(Exercise objective) Transcribe the stretch of entries below from the line with "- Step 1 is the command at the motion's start" through the line with "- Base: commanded", exactly and with both ends included; leave out all other lines.
Start of Block
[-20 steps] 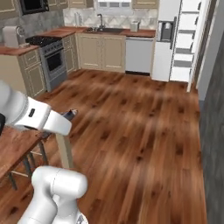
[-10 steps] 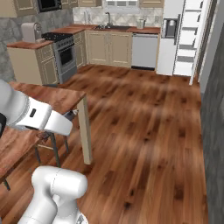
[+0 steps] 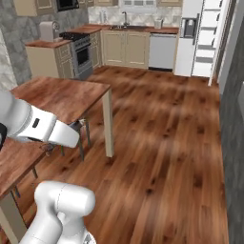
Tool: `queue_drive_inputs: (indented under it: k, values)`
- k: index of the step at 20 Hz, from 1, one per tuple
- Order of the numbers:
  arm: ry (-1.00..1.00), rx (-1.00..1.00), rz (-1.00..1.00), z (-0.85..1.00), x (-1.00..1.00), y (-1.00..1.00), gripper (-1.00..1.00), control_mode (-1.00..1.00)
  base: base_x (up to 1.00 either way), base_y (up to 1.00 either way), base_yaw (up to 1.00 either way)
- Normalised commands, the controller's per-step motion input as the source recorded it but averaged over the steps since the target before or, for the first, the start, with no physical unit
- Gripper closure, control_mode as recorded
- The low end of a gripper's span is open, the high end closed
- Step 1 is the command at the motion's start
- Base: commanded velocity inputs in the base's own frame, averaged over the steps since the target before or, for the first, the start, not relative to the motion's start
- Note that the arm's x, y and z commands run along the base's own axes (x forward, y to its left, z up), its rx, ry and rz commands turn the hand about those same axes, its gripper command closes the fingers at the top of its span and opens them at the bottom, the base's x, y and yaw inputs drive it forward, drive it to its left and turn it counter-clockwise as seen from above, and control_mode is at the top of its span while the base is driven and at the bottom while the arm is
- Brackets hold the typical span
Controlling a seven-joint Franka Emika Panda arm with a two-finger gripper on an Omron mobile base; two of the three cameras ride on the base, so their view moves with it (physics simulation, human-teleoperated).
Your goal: Take the cheese, fish, and squash from the fridge and place them on the plate on the dining counter to create an appetizer plate.
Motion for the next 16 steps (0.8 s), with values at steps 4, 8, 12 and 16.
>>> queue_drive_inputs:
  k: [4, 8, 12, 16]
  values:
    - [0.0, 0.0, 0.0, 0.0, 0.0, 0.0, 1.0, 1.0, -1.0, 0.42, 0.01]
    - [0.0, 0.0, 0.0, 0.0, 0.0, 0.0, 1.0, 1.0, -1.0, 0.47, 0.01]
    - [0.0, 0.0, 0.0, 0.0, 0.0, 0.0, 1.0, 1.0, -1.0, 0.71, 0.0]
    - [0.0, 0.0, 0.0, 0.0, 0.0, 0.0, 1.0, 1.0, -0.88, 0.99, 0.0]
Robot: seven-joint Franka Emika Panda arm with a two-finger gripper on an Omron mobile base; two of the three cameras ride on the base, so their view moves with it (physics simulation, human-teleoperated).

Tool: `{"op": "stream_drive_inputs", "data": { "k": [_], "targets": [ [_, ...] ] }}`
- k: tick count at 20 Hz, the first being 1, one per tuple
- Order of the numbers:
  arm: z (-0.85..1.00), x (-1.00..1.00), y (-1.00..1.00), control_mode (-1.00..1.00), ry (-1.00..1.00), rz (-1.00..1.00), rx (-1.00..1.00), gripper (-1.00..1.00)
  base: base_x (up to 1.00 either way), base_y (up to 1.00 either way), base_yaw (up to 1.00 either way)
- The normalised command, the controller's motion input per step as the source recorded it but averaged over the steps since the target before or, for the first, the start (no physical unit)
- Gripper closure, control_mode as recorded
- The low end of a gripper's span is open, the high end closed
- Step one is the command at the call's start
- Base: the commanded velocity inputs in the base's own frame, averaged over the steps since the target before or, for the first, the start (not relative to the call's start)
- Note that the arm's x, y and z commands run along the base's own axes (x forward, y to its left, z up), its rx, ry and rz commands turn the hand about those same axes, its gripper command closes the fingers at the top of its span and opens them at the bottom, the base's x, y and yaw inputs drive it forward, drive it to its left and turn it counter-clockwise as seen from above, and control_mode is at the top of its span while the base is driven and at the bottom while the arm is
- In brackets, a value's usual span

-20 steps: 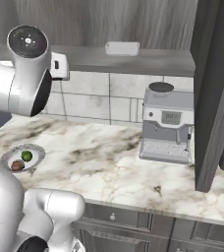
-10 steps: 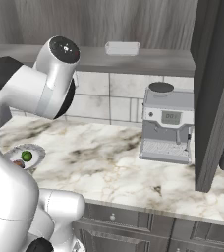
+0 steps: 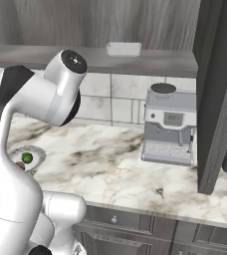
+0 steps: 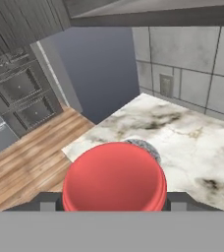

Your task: Pick the avocado and bread from the counter and place them on the plate. Then pick the jam from the cabinet and place it next to the plate. Lastly close the cabinet door.

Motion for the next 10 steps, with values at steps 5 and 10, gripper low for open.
{"op": "stream_drive_inputs", "data": {
  "k": [5, 10],
  "targets": [
    [-0.41, 0.00, 0.19, -1.00, 0.00, 0.00, -0.01, 1.00, 0.00, 0.00, 0.00],
    [-0.44, 0.08, 0.12, -1.00, 0.00, 0.00, -0.01, 1.00, 0.00, 0.00, 0.00]
  ]
}}
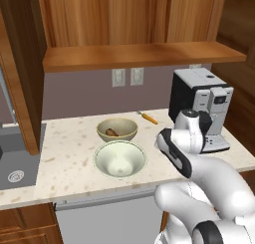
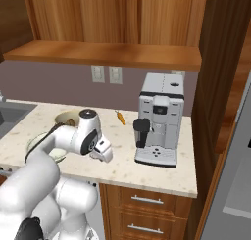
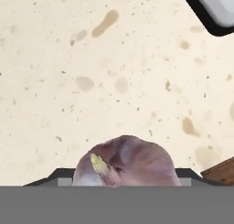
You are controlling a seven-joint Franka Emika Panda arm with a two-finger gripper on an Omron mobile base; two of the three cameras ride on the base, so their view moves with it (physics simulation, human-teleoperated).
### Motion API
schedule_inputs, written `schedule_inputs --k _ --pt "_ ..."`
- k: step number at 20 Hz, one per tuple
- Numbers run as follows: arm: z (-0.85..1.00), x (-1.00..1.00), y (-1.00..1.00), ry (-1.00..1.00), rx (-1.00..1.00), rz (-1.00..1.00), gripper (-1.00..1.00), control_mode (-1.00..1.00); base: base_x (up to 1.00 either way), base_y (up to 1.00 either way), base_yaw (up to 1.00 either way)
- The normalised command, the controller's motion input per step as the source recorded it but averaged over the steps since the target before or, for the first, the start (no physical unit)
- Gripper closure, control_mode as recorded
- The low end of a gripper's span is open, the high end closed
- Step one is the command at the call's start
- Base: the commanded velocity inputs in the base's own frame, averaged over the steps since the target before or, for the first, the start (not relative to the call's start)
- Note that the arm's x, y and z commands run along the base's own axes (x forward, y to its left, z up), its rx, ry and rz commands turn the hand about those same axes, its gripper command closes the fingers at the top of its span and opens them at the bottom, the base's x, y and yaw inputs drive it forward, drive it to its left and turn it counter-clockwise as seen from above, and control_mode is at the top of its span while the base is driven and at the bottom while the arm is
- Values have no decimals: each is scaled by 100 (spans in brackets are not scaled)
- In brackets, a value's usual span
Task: Pick both bowls and place them on the counter. Then place the potato in one bowl and place the garlic in the other bowl.
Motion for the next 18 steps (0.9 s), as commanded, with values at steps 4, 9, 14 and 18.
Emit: schedule_inputs --k 4,9,14,18 --pt "63 0 52 -3 0 0 100 -100 0 0 0" --pt "56 0 55 -3 0 0 100 -100 0 0 0" --pt "54 0 56 -1 0 9 100 -100 0 0 0" --pt "49 0 59 0 0 13 100 -100 0 0 0"
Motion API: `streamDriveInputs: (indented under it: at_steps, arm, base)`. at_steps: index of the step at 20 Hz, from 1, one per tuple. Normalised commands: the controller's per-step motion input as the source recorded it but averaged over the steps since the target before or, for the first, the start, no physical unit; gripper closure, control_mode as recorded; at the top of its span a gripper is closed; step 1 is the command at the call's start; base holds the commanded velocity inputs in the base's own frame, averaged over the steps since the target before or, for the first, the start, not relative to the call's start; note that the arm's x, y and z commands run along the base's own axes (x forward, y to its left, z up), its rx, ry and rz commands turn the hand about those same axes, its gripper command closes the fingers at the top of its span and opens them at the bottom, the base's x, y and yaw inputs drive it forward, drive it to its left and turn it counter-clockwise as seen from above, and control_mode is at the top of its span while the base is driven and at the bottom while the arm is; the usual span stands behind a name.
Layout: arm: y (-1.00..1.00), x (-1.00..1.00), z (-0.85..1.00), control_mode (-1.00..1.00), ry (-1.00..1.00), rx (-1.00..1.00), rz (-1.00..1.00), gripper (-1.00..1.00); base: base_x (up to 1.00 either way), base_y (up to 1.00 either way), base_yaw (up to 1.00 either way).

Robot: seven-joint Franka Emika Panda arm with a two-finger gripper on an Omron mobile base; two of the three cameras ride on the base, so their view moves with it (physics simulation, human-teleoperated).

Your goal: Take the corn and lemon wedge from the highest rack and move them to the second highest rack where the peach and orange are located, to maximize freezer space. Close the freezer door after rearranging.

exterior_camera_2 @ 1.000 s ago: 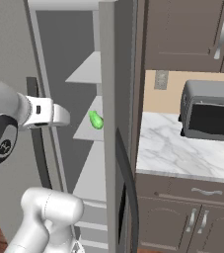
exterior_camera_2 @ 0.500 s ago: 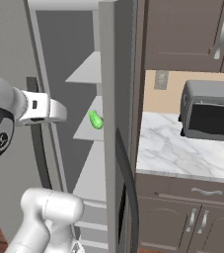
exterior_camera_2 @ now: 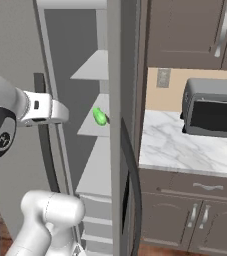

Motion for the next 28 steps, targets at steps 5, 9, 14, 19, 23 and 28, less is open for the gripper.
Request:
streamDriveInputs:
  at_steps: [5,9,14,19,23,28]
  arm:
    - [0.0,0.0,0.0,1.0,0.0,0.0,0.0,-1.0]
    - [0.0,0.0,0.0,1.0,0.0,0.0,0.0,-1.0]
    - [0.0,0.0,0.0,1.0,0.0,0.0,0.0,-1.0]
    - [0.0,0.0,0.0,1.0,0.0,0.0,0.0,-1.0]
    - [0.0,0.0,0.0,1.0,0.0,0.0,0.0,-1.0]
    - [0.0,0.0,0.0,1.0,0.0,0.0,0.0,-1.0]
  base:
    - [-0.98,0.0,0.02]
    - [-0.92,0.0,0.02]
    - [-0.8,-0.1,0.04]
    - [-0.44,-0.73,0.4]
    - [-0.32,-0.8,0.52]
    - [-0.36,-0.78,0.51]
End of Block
(Exercise result)
- Step 1 is the command at the motion's start
- Base: commanded velocity inputs in the base's own frame, averaged over the steps since the target before or, for the first, the start, not relative to the motion's start

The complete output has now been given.